With tuition increases happening for the first time in five years, the loss of more than 100 jobs, and a budget that cannot take on much more money, the University of Nebraska system is in dire straits. NU President Hank Bounds has warned departments against excessive spending on any trivial projects, but interpretations of “trivial” seem to vary.
Case in point: East Campus, the little brother in the University of Nebraska-Lincoln family, announced an expansion to their curriculum that will enhance the learning experience for every student. Starting next school year, East Campus will open their new, old-fashioned butter churning department in the dairy school. The subject will be offered as a major or minor and is set to cost the school about $15 million in expenses before it turns profitability.
Dr.

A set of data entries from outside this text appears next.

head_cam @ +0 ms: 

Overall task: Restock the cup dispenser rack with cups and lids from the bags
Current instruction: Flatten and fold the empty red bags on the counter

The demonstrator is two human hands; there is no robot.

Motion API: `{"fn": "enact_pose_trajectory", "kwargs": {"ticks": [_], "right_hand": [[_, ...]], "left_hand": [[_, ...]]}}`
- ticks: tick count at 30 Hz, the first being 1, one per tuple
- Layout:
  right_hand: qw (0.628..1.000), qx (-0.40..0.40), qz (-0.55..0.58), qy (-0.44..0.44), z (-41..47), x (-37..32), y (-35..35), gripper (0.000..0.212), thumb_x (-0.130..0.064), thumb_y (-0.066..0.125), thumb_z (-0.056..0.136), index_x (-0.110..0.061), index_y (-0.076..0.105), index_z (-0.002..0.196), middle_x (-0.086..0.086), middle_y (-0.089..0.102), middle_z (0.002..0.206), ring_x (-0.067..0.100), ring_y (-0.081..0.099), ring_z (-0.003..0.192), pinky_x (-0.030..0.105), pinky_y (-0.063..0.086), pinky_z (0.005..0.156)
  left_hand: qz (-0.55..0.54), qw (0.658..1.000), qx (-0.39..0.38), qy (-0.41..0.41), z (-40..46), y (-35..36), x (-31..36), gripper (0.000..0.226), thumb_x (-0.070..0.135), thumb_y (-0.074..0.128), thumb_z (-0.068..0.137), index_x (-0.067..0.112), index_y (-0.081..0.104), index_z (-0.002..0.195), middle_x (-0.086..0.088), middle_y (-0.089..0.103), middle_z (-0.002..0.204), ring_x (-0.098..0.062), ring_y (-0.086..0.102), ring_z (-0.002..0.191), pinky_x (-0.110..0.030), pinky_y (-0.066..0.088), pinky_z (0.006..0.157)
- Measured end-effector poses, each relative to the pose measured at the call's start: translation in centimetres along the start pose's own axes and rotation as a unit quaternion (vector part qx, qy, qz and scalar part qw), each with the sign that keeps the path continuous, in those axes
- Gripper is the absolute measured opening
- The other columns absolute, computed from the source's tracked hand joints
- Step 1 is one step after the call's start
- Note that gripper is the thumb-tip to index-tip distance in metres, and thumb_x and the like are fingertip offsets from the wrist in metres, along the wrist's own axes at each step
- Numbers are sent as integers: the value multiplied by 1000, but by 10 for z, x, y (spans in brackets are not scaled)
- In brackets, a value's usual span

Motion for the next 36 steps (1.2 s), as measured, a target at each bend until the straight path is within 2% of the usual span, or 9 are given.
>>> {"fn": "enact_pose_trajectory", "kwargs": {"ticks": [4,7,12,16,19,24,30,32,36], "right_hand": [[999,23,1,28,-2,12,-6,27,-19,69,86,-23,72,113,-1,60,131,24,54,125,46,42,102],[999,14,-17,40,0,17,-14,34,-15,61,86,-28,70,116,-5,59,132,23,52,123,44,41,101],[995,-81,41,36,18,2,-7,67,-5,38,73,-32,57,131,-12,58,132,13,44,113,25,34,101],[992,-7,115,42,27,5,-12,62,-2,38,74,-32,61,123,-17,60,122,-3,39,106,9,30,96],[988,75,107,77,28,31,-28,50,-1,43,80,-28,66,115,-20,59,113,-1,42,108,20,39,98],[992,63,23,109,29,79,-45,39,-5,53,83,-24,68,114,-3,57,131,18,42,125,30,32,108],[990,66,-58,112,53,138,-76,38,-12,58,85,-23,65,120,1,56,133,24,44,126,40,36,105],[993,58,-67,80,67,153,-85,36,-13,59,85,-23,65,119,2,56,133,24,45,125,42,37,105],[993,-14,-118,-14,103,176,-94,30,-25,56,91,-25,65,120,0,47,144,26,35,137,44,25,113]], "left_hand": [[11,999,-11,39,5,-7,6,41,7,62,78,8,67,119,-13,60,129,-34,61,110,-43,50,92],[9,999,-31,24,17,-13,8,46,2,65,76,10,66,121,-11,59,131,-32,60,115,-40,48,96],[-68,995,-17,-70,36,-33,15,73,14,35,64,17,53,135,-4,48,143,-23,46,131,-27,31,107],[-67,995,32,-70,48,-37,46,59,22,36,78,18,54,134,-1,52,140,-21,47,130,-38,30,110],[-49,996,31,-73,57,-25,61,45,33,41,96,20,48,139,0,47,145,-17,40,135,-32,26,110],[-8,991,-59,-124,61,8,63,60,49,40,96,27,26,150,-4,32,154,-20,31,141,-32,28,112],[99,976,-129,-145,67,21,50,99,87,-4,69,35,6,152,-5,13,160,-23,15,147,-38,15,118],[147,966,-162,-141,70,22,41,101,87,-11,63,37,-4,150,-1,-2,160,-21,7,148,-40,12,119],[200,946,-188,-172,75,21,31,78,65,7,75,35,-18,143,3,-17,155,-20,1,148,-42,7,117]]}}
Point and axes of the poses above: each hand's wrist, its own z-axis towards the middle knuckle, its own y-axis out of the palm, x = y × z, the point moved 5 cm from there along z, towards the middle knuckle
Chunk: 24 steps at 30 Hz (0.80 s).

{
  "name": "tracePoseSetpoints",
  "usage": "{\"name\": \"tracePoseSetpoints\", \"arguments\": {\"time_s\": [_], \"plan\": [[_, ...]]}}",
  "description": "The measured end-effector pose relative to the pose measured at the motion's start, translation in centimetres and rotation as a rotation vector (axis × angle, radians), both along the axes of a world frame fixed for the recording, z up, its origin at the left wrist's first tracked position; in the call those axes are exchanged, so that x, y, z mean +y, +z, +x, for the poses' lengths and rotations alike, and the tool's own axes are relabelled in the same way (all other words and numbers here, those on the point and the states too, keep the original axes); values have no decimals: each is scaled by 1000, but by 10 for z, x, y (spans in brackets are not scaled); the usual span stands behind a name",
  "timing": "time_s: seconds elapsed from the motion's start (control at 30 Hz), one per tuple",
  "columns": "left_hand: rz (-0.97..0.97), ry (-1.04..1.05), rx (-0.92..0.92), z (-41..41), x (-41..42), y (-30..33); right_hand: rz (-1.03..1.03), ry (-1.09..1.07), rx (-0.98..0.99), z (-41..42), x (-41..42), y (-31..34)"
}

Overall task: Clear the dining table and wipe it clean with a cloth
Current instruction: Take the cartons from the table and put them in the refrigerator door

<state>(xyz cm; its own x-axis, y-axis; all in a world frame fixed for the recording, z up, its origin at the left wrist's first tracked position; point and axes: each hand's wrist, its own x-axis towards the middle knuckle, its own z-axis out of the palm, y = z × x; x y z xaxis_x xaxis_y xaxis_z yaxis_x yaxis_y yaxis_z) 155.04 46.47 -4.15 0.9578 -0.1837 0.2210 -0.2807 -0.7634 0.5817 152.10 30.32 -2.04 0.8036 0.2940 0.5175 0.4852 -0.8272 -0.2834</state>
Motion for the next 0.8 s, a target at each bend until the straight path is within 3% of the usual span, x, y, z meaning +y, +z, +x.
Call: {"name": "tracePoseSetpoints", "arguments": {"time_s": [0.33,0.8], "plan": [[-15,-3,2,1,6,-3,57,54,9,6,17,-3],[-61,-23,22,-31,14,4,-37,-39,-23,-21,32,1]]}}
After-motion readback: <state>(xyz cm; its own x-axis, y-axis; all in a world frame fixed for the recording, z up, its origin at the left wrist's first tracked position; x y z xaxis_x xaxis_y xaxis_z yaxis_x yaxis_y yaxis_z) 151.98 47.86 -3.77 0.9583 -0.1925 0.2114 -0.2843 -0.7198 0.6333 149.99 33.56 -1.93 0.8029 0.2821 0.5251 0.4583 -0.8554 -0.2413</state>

Joseph Baumertman, graduate chair of the Food Science and Technology Department administration, explained his decision to put millions of dollars into a technique that has been archaic for some time now.
“We are running out of ideas to teach our students in the program. Once you get past milking the cow and herding the sheep, the syllabus doesn’t offer much else,” Baumertman explained. “The ability to add a skill like butter churning will broaden our department and give our students the valuable skill of old-fashioned churning, and the rigorous process of turning milk into butter.”
When Baumertman was pressed on the issue of budget restrictions and whether the cost was too exorbitant, he defended his decision by comparing it to UNL’s other financial moves.
“Why should I be criticized for investing in my department when [former UNL Chancellor Harvey] Perlman threw tens of millions of dollars into a film and new media department that hasn’t been profitable since day one?” Baumertman accused without merit. “And what about the College of Business building? How much money was wasted on that monstrosity just to please the business department?”
Everyone agreed on that point.
While it’s still to be determined whether the butter churning department will be a success, Baumertman only has to look to the past to see the rich history the butter churn has had on our culture. If, however, he looks too recently, he will see how the churning of butter has become a mass production job engineered by machines, making the traditional churning process obsolete some 40 years ago.